Cut to March of 2026, when Trump reportedly told House Speaker Mike Johnson, “No one gives a sh*t about housing.”
That kind of thinking may explain why Trump this week suddenly announced he was canceling a signing ceremony for the bipartisan “21st Century ROAD to Housing Act,” a housing bill co-sponsored by Sens. Elizabeth Warren and Tim Scott that passed the House 358-32 and was approved in the Senate on Monday.
Trump instead demanded Congress pass the SAVE America Act, his controversial election grievance bill that doesn’t have enough Republican support to get passed in the Senate.
It’s just the latest in a line of policy self-owns where Trump has seemingly intentionally made life more difficult for Republicans hoping to keep their majority. Despite midterm elections occurring in the midst of a blistering economy and an unpopular war, they were surely hoping the housing bill would give them something — anything — to brag about when they returned home to their districts.
And very much to the contrary, Americans do give a sh*t about housing. According to a recent survey by the Bipartisan Policy Center, a whopping 79% say the cost of housing is extremely or very important to them. Eighty-three percent say Congress should take action on the issue — like it just did. Eighty-nine percent say the House and Senate need to work together to pass affordable housing legislation — like they just did. And 63% say they would be more likely to vote for a lawmaker if they helped pass legislation to build more affordable homes and lower housing costs — like they just did.
There aren’t many issues that unite Americans like housing does, and very few bipartisan policy wins Congress can point to, and yet, Trump is holding that bill hostage in order to get his pet project — which doesn’t even have the support of his own party — pushed through.

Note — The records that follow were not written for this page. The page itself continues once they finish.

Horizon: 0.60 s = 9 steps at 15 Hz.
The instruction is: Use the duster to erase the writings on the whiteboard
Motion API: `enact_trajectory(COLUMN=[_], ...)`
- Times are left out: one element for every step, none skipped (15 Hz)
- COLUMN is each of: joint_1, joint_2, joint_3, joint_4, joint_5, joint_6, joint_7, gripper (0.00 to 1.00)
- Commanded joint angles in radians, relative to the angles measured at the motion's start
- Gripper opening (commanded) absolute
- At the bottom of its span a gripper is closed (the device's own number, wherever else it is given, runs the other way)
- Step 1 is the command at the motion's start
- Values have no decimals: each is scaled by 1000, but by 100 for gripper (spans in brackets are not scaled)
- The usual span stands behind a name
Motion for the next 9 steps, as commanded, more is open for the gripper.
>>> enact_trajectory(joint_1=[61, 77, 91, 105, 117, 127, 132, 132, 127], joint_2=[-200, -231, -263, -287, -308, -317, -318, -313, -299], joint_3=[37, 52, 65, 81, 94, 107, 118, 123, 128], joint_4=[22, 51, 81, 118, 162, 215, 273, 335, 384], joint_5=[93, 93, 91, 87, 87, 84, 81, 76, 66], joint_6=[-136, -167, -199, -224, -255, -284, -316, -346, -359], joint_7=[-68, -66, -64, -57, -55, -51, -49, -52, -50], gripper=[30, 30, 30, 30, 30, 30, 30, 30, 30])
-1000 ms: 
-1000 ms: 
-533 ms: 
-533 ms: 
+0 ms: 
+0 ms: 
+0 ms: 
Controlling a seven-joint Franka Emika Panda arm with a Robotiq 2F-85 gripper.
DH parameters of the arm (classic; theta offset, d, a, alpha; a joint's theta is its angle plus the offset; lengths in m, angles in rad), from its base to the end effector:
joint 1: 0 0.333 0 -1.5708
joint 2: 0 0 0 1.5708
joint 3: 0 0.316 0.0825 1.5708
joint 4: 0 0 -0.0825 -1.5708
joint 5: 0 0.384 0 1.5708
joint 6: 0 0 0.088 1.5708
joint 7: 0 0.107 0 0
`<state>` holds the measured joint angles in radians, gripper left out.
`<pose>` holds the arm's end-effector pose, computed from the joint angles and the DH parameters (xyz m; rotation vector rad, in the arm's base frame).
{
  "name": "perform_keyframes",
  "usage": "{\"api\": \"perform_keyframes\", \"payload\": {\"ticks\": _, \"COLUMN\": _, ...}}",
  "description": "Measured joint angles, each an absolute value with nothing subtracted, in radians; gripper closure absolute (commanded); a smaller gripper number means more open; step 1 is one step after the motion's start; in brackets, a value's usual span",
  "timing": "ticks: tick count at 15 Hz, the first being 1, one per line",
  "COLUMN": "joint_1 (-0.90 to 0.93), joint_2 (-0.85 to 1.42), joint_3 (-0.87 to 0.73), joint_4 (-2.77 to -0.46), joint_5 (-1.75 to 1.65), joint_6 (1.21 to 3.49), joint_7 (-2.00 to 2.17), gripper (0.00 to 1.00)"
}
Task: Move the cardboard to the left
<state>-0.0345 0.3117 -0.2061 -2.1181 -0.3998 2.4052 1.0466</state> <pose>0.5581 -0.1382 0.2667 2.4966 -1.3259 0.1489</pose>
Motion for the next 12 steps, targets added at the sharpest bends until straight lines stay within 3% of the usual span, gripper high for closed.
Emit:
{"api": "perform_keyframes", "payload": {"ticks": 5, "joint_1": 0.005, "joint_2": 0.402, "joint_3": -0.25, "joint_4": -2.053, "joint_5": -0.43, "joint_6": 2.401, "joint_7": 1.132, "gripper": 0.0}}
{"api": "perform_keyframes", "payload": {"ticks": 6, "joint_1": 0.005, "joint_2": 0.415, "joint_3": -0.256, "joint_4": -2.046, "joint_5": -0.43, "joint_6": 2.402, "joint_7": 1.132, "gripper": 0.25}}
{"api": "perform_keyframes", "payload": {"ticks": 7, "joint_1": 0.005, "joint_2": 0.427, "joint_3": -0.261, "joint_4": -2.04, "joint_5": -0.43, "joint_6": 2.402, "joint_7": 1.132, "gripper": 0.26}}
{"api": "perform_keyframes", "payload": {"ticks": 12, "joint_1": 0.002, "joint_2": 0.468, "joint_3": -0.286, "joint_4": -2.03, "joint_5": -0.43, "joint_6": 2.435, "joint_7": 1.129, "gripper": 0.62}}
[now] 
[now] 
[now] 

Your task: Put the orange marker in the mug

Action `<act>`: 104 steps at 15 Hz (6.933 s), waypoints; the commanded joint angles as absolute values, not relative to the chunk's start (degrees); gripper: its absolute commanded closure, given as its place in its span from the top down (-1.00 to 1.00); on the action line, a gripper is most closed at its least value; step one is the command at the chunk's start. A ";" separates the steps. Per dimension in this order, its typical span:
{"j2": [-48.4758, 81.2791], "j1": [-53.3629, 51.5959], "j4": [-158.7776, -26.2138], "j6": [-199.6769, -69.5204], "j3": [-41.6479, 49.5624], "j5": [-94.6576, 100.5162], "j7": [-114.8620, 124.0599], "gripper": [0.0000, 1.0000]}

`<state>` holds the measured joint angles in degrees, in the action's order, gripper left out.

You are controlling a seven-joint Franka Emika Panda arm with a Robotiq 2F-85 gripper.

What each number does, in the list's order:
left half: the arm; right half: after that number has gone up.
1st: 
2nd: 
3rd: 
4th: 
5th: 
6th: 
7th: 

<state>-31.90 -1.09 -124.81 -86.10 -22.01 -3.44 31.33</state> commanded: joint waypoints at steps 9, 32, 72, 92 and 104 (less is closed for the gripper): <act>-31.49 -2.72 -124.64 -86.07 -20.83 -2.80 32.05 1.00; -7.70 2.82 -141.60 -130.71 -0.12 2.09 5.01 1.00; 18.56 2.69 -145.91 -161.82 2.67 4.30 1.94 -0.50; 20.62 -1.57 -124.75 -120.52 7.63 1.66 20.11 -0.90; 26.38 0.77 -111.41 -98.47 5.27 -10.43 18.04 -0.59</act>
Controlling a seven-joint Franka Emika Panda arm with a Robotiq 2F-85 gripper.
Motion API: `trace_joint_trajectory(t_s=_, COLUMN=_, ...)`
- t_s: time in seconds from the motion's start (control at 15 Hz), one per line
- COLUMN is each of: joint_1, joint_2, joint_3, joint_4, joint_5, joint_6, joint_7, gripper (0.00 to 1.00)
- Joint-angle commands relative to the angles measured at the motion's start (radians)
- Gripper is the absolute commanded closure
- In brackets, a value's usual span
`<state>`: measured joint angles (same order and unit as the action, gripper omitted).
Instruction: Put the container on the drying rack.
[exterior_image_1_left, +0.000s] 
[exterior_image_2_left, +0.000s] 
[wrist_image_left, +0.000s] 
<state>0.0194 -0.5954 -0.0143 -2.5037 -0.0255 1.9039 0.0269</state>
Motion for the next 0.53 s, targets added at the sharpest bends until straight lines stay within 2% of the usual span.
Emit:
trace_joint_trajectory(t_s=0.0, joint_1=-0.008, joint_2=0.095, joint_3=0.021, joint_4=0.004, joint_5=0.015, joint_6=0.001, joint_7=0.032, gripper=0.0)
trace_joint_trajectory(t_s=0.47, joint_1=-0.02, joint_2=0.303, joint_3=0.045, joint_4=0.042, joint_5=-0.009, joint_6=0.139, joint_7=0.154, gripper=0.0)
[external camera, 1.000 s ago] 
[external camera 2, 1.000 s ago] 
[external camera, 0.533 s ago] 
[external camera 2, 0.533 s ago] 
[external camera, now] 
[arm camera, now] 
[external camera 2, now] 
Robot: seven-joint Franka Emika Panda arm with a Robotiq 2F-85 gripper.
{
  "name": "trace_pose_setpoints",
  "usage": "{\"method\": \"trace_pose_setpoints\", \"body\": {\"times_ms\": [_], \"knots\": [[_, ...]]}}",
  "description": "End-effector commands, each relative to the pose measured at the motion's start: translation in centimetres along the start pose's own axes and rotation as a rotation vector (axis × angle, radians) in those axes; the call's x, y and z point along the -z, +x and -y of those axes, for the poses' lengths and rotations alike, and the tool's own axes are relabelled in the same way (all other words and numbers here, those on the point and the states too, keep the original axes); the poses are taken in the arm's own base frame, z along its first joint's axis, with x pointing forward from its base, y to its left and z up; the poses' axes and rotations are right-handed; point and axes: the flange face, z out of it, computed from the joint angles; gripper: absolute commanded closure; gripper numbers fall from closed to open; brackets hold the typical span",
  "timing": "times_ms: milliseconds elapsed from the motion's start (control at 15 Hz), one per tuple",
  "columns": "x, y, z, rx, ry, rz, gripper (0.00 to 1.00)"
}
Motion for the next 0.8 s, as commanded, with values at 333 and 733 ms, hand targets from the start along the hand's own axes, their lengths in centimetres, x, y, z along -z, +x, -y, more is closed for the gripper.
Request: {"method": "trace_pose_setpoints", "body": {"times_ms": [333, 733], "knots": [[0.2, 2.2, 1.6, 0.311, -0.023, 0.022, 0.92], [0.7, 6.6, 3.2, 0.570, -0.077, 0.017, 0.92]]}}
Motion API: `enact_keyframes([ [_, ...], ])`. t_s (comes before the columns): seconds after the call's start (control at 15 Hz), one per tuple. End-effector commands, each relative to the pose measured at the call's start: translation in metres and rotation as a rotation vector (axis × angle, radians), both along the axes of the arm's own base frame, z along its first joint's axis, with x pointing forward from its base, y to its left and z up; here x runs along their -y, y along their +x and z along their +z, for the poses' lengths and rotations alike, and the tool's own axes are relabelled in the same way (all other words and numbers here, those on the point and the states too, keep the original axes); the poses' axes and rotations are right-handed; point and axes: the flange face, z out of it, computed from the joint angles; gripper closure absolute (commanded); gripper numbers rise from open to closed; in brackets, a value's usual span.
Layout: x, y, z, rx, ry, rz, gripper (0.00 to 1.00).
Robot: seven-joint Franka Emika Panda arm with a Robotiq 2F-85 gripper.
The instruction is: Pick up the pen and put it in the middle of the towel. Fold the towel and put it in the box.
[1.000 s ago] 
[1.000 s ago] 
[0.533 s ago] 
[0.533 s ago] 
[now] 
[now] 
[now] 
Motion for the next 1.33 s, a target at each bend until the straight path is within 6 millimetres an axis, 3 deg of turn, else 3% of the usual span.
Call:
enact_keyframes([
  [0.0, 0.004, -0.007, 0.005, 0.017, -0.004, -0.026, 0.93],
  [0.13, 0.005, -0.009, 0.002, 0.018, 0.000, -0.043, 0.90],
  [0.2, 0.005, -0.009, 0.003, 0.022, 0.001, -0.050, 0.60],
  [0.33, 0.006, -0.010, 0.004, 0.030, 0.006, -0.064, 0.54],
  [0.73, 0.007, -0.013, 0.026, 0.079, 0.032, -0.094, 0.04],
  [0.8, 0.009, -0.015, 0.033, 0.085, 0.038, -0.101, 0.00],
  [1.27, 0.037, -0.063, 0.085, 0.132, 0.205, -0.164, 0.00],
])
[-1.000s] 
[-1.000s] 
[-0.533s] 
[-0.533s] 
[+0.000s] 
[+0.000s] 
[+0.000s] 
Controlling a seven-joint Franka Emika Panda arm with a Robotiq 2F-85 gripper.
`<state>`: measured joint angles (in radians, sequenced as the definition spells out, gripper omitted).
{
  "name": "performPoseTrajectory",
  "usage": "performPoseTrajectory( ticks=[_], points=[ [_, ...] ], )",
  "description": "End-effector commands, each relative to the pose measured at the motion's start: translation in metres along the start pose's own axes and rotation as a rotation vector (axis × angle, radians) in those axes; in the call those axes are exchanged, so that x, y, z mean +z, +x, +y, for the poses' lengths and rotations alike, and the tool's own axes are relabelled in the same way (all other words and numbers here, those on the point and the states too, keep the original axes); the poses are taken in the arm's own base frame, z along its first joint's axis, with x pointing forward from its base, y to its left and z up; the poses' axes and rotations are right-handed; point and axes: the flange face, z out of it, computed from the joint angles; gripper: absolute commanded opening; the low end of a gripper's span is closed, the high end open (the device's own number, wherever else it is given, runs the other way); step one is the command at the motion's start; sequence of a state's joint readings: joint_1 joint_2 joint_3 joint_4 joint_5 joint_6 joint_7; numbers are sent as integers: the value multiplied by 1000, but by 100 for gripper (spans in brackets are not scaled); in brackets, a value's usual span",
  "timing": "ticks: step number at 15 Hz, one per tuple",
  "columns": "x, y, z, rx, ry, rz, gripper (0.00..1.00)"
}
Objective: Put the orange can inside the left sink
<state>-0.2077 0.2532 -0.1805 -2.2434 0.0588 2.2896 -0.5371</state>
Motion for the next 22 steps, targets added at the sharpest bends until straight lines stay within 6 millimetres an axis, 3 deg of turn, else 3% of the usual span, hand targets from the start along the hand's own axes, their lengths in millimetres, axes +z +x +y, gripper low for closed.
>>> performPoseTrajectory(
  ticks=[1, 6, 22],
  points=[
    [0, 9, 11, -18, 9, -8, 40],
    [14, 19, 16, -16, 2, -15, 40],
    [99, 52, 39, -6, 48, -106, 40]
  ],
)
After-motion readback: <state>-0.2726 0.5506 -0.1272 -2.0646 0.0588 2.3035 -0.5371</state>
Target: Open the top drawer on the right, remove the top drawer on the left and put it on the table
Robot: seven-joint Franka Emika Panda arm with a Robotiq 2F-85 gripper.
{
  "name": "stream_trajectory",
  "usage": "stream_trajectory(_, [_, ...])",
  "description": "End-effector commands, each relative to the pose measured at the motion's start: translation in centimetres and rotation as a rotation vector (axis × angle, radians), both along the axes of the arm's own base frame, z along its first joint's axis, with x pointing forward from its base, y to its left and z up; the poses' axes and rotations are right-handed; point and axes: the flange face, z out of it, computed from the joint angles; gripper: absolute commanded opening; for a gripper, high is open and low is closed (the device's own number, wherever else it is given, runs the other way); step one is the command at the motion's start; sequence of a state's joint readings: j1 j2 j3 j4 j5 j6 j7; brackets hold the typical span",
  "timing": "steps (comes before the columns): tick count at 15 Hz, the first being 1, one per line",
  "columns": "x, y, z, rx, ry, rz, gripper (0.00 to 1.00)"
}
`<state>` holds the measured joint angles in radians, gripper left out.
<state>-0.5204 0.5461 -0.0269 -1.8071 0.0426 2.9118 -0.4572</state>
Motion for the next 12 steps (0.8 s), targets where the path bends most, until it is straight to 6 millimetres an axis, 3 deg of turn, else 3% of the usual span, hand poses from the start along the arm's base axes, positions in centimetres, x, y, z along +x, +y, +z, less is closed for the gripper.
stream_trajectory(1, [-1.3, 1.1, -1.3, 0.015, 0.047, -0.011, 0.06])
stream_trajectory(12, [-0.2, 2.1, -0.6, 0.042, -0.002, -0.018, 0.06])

If you’re trying to make sense of something so nonsensical, as I’m sure many Republican lawmakers are, it’s certainly sad but not actually all that complicated. Trump said what he needed to get reelected and then promptly abandoned his promises in order to pursue his own self-interests, even if those interests are bad for Republicans and bad for voters.
That’s just the kind of guy he is.
S.E. Cupp is the host of "S.E. Cupp Unfiltered" on CNN.